Protesters Take To New York Streets For Aboriginal Woman Who Died In Custody

    #AboriginalLivesMatter

    A protest in the United States to show support for and solidarity with the family of a young Aboriginal woman who died in a police cell in Western Australia has brought international attention to her death.

    The rally took place in Jackson Heights, New York, on Monday and was organised by a social justice group called NYC Shut It Down.

    The group is part of the Black Lives Matter (BLM) movement and takes to the streets to rally for victims of police brutality each week.

    "We demand an end to unaccountable police violence and criminalisation of daily life," the group says on its Go Fund Me page.

    "We are the organisers of the weekly #PeoplesMonday demonstrations that honour a different victim of police violence every week."

    On Monday, the group marched for 22-year-old Yamatji woman Ms Dhu (whose name can't be used for cultural reasons), who died in police custody in 2014 after she was locked up for $3,622 in unpaid fines.

    The advertisement for the march included the hashtag #AboriginalLivesMatter.

    The group marched down a street surrounded by police while carrying placards with a photo of Ms Dhu and signs emblazoned with a raised fist to signify solidarity.

    The protesters also held up posters with several facts about Dhu's death.

    "Ms Dhu was a 22-year-old Indigenous Yamatji woman from Western Australia. She died as a result of police neglect. We will now tell you some facts about her murder," the group can be seen yelling in a supermarket in a video posted to Facebook.

    "Black lives matter. If you believe that Ms Dhu's life matters I ask you to raise your fist in solidarity."

    Dhu died an agonising death from septicaemia and pneumonia caused by a broken rib that she had sustained from domestic violence.

    Despite complaining several times while in custody at the South Hedland police station, she was largely ignored.

    Dhu was eventually taken to a nearby health clinic twice but was sent back to the police station both times.

    An inquest into Dhu's death has finished and coroner Ros Fogliani is yet to release the findings, but there is mounting pressure on her to release the shocking CCTV footage of Dhu's final hours alive. Fogliani has so far refused.

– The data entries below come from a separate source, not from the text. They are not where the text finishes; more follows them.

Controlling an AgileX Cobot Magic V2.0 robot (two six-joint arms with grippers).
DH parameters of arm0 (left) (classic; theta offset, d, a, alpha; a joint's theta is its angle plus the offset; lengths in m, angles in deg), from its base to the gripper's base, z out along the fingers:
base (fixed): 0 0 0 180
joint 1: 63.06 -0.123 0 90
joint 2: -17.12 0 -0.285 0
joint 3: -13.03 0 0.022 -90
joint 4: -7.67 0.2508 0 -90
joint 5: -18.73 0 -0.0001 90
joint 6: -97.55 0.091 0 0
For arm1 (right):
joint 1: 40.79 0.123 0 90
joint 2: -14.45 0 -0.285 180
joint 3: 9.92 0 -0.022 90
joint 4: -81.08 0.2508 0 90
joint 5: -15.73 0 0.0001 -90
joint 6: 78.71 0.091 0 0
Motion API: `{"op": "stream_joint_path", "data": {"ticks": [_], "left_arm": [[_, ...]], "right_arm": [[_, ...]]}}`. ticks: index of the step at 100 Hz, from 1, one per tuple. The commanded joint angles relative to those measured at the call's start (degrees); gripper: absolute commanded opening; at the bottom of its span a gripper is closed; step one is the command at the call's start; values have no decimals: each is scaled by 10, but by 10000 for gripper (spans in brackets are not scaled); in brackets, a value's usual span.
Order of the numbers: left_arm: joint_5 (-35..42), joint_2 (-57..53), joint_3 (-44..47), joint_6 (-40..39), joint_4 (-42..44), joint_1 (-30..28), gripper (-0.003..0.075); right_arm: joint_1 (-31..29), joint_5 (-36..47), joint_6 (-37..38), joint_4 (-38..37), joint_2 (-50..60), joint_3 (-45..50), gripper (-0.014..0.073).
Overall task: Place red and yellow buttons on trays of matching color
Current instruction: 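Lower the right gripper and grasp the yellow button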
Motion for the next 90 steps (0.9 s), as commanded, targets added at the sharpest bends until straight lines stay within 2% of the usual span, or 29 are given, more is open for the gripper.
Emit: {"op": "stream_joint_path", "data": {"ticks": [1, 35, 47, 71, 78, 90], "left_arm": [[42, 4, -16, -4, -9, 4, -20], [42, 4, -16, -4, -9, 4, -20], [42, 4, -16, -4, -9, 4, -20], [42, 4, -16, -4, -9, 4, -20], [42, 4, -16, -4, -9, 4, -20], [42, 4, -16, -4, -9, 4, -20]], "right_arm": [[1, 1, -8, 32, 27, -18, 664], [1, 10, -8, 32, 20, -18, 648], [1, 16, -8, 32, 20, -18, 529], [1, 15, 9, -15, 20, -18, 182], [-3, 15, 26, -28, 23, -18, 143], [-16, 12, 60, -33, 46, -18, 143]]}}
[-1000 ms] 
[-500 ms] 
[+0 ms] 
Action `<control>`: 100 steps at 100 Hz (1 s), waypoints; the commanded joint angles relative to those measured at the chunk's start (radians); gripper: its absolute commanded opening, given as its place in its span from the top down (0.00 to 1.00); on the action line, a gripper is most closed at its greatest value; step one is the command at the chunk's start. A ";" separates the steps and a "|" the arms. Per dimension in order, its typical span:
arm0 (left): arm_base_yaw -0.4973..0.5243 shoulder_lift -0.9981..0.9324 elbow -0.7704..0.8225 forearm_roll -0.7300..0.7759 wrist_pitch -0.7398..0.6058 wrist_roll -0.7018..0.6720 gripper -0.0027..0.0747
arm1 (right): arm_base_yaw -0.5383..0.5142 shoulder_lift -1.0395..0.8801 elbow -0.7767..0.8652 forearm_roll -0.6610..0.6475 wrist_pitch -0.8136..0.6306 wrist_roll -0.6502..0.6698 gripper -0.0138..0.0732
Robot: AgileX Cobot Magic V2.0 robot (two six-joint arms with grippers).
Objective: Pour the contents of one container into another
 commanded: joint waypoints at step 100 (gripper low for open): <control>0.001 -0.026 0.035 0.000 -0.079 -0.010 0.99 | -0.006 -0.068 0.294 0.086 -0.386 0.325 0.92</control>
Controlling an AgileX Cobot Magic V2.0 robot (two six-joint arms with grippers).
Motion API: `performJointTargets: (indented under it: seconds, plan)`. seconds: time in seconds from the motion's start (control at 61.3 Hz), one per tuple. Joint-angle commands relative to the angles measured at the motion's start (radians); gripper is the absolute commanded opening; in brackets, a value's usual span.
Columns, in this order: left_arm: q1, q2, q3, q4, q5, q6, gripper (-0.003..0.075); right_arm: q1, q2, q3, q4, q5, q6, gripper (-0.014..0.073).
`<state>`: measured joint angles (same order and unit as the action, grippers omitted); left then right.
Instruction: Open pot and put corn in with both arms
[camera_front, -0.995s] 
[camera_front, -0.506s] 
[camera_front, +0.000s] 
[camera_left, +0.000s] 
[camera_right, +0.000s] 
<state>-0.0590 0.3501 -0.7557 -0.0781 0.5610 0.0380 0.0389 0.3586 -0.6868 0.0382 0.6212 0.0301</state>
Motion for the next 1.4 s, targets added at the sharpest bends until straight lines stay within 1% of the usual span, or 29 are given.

    The use of the BLM movement as a platform for Indigenous activism in Australia has been gaining momentum over the past year.

    Alliances between Aboriginal justice groups and American chapters of BLM are also being created.

    Dhu's uncle, Shaun Harris, is in regular contact with BLM leaders, who have offered support to his family. In July, Harris spoke at a BLM rally in Perth about his niece's death.

    "Black lives in Australia don’t matter to the police, that’s why our family want the CCTV footage of Ms Dhu released," Harris told BuzzFeed News at the time.

    "If people saw it they would join our fight for justice and make the police and authorities accountable,” Harris said.

    Since a royal commission into Aboriginal deaths in custody in 1991, there have been more then 355 black deaths in police and prison custody around Australia.